(ASSIGNMENT) Without any pictures, reproduce exactly the lines running from the line containing "Frames 1 and" through the end of the entries.

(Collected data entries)

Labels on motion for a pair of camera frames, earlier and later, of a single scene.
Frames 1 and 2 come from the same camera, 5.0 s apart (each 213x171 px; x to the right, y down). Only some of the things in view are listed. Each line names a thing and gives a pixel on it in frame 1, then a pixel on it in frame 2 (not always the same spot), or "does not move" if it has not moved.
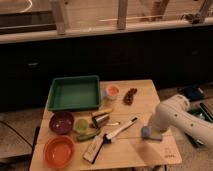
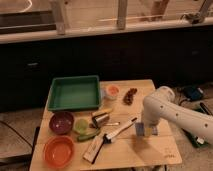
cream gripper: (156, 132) → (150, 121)
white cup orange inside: (112, 90) does not move
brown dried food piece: (128, 97) does not move
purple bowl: (61, 122) does not move
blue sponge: (146, 132) → (139, 129)
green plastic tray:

(FINAL ANSWER)
Frames 1 and 2 come from the same camera, 5.0 s apart (each 213x171 px; x to the right, y down). Only some of the things in view are listed. Each line names a thing and gives a pixel on it in frame 1, then a pixel on it in frame 2 (not always the same spot), or "does not move" if it has not moved.
cream gripper: (156, 132) → (150, 121)
white cup orange inside: (112, 90) does not move
brown dried food piece: (128, 97) does not move
purple bowl: (61, 122) does not move
blue sponge: (146, 132) → (139, 129)
green plastic tray:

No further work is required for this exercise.